The pension surcharge compensates for the reduction in the conversion rate from 6.8 to 6 percent. This means that when you retire, you only receive an annual pension of CHF 6,000 instead of CHF 6,800 on CHF 100,000 in retirement savings.
Bad cards for Dittli model
This means that the compensation model proposed by the FDP Council of States Josef Dittli (65, UR) is significantly more expensive than the variant decided by the National Council at CHF 9.1 billion. The chances of success of the Dittli model have deteriorated massively. The liberal is also aware of this.
“The amount surprised me too and with these numbers the proposal has no chance,” he admits to Blick. But that doesn’t mean the model is wrong. “If we adjust the parameters and reduce the circle of those entitled to claim, it will continue to provide a good basis for a compromise that can be won by a majority,” he is convinced. This could happen, for example, via an individual application or via the adjustment of differences in the National Council.
“The reform must not only pass in Parliament, but also at the ballot box,” he makes clear. With regard to a vote, he sees little chance of the National Council model, in which only around 35 to 40 percent would benefit from a pension supplement in a transitional generation of 15 years. “I see burnt black.”
SVP-Kuprecht against «vote buying»
SVP Councilor Alex Kuprecht (64, SZ) sees this very differently. In the small chamber, he leads the camp of those who want to help the National Council variant to achieve a breakthrough. With the new cost calculation, he has tailwind. “The commission model is far too expensive and makes insured persons happy with a pension supplement who don’t need it at all,” says Kuprecht. Increasing the number of recipients in order to have better chances at the ballot box is what he calls “vote buying”.
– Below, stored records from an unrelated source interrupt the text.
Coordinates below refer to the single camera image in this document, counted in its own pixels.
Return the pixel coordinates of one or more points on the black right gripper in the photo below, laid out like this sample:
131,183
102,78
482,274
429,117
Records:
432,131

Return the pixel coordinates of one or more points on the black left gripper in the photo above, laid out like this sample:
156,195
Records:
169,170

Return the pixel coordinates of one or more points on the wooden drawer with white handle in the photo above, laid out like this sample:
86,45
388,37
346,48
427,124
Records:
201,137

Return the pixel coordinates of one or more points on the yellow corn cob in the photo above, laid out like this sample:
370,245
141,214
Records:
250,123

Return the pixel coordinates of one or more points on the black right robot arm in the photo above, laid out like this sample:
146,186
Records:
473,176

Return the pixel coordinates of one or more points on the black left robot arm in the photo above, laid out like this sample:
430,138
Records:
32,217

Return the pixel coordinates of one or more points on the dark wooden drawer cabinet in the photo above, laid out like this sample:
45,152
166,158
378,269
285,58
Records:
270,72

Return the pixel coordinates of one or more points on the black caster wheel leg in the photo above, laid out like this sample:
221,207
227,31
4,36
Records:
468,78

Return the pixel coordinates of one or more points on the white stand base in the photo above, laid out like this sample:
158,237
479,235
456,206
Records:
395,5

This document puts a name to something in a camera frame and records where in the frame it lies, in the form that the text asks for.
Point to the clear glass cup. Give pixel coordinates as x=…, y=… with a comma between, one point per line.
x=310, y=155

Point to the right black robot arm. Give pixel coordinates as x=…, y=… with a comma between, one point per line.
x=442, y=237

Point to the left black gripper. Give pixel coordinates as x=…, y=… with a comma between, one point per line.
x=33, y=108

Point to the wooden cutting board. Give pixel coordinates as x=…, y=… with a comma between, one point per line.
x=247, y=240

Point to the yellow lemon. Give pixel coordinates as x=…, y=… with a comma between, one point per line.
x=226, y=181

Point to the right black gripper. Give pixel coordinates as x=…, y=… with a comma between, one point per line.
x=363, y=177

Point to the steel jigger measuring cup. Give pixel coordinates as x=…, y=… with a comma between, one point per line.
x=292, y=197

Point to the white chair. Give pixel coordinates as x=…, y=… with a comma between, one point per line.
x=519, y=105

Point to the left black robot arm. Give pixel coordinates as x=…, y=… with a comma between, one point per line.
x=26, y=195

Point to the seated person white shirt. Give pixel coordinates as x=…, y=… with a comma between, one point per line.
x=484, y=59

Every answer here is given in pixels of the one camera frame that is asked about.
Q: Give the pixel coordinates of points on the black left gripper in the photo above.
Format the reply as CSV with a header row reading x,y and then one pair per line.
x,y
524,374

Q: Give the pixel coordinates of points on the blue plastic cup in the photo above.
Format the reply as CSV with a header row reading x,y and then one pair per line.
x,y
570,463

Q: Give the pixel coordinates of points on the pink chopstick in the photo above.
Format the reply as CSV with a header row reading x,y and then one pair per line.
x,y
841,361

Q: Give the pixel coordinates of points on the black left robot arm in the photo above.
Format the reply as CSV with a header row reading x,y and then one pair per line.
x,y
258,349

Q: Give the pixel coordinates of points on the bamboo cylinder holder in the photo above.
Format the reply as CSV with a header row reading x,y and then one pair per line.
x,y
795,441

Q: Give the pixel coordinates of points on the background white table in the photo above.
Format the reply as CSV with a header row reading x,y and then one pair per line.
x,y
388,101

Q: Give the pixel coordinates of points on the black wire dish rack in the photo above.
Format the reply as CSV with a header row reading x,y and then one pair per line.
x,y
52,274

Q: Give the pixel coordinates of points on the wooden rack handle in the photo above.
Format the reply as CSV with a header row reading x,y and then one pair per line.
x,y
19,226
Kuprecht thinks it makes little sense to tinker with the Dittli model. “We have to focus on those insured persons who would effectively have to accept losses without compensation,” he emphasizes. “The National Council model best meets this objective.”
The middle social politicians also support Kuprecht’s proposal. Together, SVP and Mitte have 21 votes in the 46-strong Council of States. The SVP man is also counting on some votes from the FDP, which give preference to the National Council solution.
Social partner compromise off the table
On the other hand, the social partner compromise adopted by the Federal Council, which would cost at least around CHF 30 billion, is off the table. A left-green minority still sticks to it. But the solidary financing mechanism, which entails a kind of mini-AHV and thus a redistribution from higher to lower earners, is a no-go for the middle-class majority.
So the left should flock behind the Dittli model. “After all, it’s much better than the National Council variant,” says Green Councilor Maya Graf (60, BL). But even if the new model comes through, she leaves open whether she would support the BVG reform as a whole. “What matters is whether the overall package is right in the end,” says Graf. “Above all, small incomes and thus the pension situation of many women must be improved by adjusting the coordination deduction.”